Saved entries
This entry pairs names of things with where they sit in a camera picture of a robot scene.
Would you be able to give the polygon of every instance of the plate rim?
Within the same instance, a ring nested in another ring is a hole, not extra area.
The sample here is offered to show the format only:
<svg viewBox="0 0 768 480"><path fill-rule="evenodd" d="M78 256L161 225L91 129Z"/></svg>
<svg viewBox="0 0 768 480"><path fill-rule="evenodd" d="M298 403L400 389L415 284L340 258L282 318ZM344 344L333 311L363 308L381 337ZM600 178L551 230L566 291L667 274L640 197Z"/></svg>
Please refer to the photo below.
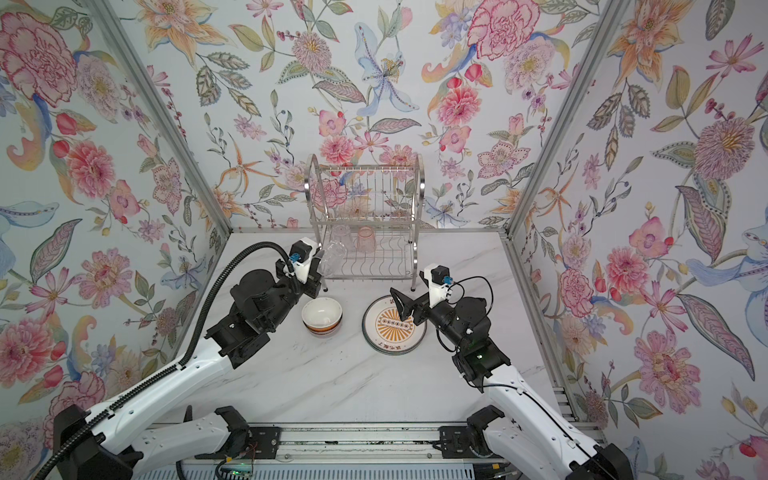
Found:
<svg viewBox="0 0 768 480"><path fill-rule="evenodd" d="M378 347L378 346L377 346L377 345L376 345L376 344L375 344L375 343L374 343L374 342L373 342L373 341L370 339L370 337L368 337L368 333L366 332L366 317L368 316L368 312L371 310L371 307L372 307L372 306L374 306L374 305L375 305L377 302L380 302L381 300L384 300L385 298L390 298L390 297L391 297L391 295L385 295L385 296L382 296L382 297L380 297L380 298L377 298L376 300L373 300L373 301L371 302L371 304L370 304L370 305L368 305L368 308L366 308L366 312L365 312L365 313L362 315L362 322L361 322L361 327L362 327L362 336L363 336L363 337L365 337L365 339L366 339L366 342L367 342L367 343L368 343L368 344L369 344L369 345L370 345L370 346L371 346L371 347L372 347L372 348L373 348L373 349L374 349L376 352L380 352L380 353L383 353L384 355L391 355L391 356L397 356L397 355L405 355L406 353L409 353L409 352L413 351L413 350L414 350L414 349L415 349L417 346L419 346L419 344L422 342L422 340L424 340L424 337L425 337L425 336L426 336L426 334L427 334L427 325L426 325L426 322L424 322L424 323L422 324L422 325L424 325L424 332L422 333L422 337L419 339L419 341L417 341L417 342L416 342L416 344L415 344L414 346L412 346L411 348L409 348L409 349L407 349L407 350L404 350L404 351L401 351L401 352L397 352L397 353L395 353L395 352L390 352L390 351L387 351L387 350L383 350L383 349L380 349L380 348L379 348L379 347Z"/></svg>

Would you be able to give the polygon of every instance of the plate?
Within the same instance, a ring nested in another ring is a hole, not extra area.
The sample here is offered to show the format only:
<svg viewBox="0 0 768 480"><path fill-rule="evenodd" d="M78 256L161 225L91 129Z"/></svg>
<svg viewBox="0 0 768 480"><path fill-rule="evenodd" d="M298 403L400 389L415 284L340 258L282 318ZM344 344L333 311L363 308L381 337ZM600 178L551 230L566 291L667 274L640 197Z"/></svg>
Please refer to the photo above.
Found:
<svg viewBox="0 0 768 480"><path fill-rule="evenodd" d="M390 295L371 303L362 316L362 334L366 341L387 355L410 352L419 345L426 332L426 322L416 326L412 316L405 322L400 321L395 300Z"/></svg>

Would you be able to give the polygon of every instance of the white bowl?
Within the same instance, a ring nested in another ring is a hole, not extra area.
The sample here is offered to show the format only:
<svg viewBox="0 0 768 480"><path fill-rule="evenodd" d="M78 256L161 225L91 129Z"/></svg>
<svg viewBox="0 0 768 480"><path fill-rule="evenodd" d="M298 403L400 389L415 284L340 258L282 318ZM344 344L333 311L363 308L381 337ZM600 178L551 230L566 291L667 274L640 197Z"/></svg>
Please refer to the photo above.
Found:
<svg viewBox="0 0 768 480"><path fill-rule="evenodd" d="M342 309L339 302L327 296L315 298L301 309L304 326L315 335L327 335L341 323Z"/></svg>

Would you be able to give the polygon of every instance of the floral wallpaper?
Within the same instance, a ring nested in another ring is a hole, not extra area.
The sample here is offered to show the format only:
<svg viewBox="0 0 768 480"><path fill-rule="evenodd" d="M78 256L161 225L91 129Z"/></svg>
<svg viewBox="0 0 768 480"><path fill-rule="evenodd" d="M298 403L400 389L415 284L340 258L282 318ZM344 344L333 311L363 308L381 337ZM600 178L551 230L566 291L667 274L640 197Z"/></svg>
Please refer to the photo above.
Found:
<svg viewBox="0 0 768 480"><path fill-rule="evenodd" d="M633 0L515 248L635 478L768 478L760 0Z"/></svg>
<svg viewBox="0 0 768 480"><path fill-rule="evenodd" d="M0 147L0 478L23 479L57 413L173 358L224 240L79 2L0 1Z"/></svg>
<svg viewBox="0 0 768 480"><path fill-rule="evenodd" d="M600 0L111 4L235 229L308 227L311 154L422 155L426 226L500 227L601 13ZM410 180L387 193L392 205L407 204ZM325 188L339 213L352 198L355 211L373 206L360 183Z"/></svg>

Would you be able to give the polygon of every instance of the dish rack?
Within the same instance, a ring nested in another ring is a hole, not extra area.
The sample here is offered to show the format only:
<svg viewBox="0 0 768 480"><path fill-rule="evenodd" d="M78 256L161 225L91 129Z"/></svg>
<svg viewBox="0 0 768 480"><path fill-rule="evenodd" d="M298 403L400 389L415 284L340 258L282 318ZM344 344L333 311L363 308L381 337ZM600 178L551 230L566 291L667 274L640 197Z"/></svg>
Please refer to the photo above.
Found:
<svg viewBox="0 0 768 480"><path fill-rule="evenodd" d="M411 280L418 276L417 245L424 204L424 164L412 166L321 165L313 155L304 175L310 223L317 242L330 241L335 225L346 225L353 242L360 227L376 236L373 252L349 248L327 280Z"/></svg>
...
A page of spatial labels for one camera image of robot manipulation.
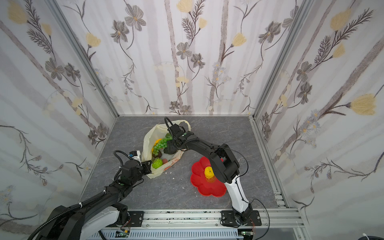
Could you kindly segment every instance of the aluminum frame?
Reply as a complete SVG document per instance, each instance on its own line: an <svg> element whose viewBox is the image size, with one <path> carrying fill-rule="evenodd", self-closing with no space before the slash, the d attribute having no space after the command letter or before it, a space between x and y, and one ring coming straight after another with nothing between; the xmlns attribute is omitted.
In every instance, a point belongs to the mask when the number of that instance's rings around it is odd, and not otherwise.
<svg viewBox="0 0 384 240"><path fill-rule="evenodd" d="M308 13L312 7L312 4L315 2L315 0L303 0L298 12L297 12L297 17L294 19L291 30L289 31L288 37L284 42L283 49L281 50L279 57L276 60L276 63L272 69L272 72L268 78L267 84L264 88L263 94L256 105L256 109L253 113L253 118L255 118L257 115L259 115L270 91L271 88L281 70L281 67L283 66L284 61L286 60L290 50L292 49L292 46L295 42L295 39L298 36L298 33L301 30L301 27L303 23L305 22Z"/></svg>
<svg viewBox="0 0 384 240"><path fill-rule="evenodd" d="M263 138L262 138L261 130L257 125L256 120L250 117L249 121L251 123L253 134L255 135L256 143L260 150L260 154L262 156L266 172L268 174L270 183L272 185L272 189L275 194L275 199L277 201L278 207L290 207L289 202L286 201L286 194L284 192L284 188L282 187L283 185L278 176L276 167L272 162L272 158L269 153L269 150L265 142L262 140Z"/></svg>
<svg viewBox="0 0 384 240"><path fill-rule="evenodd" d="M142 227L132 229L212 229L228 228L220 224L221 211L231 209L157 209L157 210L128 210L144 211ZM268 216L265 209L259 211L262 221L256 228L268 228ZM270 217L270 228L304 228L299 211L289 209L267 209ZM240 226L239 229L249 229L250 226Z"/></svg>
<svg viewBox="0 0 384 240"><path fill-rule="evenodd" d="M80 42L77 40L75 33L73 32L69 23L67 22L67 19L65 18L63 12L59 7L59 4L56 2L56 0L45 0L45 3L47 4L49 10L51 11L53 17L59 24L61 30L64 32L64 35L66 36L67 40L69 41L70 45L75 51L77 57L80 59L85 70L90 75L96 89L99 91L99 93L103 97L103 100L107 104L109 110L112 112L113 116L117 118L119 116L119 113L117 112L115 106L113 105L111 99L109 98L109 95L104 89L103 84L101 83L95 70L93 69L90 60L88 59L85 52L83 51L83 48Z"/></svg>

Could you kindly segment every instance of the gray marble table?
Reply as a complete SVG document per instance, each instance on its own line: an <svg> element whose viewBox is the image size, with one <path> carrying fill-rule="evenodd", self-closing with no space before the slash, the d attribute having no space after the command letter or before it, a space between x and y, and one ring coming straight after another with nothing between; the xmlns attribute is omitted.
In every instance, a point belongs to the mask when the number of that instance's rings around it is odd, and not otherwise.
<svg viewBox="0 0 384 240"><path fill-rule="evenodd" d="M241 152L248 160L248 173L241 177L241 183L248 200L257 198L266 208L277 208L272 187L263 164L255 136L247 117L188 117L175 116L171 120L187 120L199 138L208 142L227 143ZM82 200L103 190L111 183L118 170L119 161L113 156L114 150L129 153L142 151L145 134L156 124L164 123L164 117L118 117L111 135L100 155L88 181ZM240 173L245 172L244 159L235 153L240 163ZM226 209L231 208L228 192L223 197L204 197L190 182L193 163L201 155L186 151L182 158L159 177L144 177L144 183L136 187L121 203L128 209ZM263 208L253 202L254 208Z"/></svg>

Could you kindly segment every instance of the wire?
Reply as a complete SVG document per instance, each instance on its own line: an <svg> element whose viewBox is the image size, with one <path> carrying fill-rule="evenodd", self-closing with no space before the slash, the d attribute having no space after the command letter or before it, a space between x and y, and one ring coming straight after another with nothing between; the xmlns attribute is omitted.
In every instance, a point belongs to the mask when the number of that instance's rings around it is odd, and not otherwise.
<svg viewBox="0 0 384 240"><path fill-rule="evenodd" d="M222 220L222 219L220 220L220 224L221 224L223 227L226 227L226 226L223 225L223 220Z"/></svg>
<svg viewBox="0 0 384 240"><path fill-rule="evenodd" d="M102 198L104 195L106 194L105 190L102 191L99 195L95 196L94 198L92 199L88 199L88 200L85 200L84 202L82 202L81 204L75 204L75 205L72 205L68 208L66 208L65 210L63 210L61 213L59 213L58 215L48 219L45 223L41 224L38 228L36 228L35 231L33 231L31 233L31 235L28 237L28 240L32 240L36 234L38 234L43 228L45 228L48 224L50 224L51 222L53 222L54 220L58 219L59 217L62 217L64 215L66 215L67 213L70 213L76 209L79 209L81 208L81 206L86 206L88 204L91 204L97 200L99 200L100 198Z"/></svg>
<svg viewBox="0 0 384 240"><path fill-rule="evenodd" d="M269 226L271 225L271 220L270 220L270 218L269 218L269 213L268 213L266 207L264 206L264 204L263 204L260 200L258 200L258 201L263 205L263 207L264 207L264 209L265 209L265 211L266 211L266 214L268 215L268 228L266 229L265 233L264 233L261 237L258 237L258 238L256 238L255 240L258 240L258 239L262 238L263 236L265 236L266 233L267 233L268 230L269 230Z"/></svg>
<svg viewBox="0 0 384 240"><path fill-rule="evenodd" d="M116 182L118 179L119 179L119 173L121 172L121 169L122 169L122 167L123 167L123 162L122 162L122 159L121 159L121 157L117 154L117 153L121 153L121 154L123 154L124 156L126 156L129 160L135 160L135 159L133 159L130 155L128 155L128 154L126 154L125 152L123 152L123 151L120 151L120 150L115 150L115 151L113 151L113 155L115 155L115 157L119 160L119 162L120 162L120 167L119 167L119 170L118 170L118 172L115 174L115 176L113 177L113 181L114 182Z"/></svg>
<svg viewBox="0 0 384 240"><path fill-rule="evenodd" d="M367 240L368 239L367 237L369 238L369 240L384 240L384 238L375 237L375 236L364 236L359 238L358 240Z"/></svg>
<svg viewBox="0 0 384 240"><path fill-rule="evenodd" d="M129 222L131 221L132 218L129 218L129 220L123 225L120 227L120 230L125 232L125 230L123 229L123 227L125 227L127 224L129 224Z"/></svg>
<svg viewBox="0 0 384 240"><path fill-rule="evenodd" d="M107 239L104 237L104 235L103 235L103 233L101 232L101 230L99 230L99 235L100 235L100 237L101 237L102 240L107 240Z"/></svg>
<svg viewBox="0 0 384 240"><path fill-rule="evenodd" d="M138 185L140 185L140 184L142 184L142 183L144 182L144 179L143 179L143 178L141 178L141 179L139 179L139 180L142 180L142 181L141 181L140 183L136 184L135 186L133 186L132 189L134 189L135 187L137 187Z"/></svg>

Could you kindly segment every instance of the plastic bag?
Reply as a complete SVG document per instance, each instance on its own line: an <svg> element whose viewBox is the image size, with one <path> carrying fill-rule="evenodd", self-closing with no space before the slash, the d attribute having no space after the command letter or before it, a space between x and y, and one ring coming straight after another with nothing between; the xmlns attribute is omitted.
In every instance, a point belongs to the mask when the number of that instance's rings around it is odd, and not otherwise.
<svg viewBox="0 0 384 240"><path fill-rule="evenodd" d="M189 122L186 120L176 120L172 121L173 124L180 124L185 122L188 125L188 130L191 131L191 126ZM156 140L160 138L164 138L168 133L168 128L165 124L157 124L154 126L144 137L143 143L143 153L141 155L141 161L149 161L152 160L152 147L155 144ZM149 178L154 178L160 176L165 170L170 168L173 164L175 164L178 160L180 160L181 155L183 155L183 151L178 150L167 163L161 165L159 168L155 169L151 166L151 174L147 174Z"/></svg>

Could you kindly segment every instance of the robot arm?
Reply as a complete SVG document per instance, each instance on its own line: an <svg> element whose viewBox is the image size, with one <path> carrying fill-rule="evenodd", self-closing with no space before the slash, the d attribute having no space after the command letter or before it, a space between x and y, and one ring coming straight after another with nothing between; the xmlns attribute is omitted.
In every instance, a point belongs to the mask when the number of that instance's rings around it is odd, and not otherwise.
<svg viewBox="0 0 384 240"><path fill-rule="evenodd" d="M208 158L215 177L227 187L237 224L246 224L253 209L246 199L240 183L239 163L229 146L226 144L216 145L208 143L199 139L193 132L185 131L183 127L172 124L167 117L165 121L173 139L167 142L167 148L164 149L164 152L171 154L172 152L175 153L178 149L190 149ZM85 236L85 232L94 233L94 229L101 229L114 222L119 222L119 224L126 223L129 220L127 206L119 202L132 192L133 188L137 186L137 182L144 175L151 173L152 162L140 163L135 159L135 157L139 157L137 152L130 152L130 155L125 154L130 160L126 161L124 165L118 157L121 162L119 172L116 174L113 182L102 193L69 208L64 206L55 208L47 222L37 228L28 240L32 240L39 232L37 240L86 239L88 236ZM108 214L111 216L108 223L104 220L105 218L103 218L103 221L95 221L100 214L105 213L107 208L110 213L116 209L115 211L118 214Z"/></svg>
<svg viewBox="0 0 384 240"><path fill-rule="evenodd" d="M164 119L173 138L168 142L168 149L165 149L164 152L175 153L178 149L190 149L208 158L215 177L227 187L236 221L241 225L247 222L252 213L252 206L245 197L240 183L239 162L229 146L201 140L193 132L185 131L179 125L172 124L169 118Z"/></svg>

TRY IT: Every line from the data above that contains "kindly" must appear in the answer.

ANSWER:
Could you kindly segment every instance of the aluminum frame?
Could you kindly segment every instance of the gray marble table?
Could you kindly segment every instance of the wire?
Could you kindly segment every instance of the plastic bag?
Could you kindly segment every instance of the robot arm?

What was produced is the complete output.